_WHAT IS EXPECTED:_ The reply to the records below should contain exactly the lines from the line with "<point>6,216</point>" through the line with "<point>51,130</point>", and nothing besides.

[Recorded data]

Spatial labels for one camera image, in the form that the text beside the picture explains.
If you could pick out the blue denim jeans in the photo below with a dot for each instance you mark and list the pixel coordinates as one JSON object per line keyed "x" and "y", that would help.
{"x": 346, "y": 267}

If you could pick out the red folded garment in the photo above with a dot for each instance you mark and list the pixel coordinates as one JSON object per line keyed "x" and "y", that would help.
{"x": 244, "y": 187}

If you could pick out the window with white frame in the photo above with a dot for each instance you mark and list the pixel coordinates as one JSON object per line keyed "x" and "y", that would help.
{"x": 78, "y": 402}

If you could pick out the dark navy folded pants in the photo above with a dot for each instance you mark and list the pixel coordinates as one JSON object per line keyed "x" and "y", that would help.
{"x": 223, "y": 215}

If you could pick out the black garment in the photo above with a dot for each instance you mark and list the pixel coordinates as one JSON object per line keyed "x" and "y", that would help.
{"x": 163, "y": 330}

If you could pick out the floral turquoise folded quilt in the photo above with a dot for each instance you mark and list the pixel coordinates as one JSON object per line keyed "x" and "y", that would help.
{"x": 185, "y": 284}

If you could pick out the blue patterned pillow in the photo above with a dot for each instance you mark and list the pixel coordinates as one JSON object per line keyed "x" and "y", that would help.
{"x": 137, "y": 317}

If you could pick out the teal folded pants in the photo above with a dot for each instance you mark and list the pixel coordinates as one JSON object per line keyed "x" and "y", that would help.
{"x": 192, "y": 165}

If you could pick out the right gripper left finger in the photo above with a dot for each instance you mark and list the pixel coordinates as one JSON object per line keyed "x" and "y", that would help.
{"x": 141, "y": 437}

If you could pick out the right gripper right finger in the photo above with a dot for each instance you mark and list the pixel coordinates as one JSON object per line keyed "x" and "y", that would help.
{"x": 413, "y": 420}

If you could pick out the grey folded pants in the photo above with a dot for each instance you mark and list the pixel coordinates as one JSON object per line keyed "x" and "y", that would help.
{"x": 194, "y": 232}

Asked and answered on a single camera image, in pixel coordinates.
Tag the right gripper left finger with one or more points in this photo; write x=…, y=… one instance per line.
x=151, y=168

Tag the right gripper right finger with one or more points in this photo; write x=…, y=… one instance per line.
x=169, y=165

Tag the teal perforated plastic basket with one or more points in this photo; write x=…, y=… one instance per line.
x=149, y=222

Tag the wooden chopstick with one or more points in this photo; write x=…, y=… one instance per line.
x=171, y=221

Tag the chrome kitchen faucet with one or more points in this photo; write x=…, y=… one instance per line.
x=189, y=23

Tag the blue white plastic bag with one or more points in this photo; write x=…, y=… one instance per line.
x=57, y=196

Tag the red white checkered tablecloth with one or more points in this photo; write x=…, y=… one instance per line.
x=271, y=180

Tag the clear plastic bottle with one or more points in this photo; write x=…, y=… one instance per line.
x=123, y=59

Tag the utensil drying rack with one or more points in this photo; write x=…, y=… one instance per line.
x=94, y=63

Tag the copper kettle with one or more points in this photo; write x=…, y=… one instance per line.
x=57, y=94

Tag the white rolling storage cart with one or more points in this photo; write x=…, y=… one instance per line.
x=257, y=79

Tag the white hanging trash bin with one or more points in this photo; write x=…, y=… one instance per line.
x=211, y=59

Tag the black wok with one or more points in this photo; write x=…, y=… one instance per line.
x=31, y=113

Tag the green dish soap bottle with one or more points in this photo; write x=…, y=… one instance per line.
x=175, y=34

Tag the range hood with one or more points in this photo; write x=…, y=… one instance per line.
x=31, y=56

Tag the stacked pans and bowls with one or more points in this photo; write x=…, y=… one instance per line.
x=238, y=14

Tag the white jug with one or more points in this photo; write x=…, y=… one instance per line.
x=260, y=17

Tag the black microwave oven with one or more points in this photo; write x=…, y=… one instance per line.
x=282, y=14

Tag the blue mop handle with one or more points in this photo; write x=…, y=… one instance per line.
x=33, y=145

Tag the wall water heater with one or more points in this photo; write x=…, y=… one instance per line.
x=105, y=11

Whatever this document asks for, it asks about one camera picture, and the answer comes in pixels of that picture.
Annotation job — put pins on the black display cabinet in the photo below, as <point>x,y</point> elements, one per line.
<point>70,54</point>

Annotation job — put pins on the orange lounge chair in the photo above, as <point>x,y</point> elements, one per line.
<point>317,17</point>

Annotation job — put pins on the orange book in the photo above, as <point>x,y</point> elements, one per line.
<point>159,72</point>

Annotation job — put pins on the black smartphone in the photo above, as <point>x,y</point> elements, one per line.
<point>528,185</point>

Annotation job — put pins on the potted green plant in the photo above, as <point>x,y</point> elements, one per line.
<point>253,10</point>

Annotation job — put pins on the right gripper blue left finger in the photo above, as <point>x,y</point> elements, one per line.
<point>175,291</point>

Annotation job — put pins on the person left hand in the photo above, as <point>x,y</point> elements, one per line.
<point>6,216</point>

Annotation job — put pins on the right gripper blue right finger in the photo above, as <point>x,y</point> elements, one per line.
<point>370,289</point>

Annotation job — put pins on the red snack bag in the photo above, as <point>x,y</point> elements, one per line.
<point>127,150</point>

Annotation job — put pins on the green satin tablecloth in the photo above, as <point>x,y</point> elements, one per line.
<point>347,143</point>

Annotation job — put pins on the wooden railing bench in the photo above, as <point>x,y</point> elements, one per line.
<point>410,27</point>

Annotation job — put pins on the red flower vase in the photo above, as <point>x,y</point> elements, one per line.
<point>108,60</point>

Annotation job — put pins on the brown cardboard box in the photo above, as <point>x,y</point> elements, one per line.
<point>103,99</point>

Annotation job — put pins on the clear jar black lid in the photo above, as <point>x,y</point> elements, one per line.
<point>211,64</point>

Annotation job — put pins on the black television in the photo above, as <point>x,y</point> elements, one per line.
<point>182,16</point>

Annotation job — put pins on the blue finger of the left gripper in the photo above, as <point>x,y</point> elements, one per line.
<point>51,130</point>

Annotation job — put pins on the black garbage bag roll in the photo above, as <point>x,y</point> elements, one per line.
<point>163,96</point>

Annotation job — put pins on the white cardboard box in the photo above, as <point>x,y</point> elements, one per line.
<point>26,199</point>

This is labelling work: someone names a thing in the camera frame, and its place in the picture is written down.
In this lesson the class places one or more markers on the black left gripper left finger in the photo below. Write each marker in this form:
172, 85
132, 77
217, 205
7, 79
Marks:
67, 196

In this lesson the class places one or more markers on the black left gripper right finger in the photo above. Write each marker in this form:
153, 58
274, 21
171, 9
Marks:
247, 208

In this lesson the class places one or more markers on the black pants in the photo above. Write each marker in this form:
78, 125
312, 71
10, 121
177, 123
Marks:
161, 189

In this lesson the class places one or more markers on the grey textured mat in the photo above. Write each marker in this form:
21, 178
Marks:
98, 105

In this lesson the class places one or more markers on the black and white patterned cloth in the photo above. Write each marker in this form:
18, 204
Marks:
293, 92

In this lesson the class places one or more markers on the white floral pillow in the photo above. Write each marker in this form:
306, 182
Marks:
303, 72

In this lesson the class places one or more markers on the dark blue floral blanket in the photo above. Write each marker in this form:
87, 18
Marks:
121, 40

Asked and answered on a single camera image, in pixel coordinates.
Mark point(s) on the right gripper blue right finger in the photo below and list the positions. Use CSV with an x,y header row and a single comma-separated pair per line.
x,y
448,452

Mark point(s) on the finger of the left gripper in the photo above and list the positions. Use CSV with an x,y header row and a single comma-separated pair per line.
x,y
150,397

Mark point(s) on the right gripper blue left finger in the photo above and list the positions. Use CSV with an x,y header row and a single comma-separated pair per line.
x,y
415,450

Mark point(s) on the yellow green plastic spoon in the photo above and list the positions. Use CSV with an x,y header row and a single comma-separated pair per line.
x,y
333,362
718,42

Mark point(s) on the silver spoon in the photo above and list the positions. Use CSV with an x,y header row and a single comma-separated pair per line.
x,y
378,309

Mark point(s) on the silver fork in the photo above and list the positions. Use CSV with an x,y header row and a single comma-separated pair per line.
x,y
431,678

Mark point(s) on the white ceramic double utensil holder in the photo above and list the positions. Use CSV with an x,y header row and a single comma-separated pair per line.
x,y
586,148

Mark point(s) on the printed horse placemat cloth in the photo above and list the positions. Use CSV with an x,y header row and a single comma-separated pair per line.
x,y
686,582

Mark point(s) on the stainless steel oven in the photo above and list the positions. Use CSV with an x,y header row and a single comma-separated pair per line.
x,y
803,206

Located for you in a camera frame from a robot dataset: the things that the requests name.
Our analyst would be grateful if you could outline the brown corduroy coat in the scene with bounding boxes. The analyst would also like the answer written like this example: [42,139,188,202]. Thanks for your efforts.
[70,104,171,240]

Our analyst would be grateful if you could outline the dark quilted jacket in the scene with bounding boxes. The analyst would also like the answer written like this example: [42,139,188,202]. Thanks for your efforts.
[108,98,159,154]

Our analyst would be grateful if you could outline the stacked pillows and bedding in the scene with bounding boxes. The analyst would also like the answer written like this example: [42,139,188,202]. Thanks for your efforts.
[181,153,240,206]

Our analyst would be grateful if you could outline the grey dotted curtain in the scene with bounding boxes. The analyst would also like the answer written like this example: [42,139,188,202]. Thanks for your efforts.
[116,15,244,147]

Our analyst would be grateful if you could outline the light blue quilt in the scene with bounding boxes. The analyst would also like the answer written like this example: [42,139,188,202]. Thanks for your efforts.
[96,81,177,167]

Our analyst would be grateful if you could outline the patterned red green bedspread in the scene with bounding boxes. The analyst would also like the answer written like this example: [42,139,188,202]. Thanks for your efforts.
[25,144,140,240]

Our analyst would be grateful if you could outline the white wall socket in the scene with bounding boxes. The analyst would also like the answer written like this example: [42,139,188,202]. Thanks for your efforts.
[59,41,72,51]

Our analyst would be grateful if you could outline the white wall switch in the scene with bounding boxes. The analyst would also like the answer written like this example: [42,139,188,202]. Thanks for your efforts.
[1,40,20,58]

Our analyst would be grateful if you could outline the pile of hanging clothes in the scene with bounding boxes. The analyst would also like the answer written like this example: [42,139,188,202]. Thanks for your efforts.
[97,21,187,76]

_RESPONSE TO THE TASK:_
<point>6,216</point>

Annotation job — put pins on the right gripper blue right finger in the photo above, as <point>x,y</point> elements, one per line.
<point>370,289</point>

Annotation job — put pins on the red snack bag in the photo above, as <point>x,y</point> elements, one per line.
<point>127,150</point>

Annotation job — put pins on the green satin tablecloth in the photo above, as <point>x,y</point> elements, one per line.
<point>347,143</point>

Annotation job — put pins on the wooden railing bench in the photo above, as <point>x,y</point> elements, one per line.
<point>410,27</point>

Annotation job — put pins on the red flower vase in the photo above, as <point>x,y</point> elements, one per line.
<point>108,60</point>

Annotation job — put pins on the brown cardboard box in the photo above, as <point>x,y</point> elements, one per line.
<point>103,99</point>

Annotation job — put pins on the clear jar black lid in the photo above, as <point>x,y</point> elements, one per line.
<point>211,64</point>

Annotation job — put pins on the black television in the photo above, as <point>x,y</point> elements, one per line.
<point>182,16</point>

Annotation job — put pins on the blue finger of the left gripper in the photo above, as <point>x,y</point> elements, one per line.
<point>51,130</point>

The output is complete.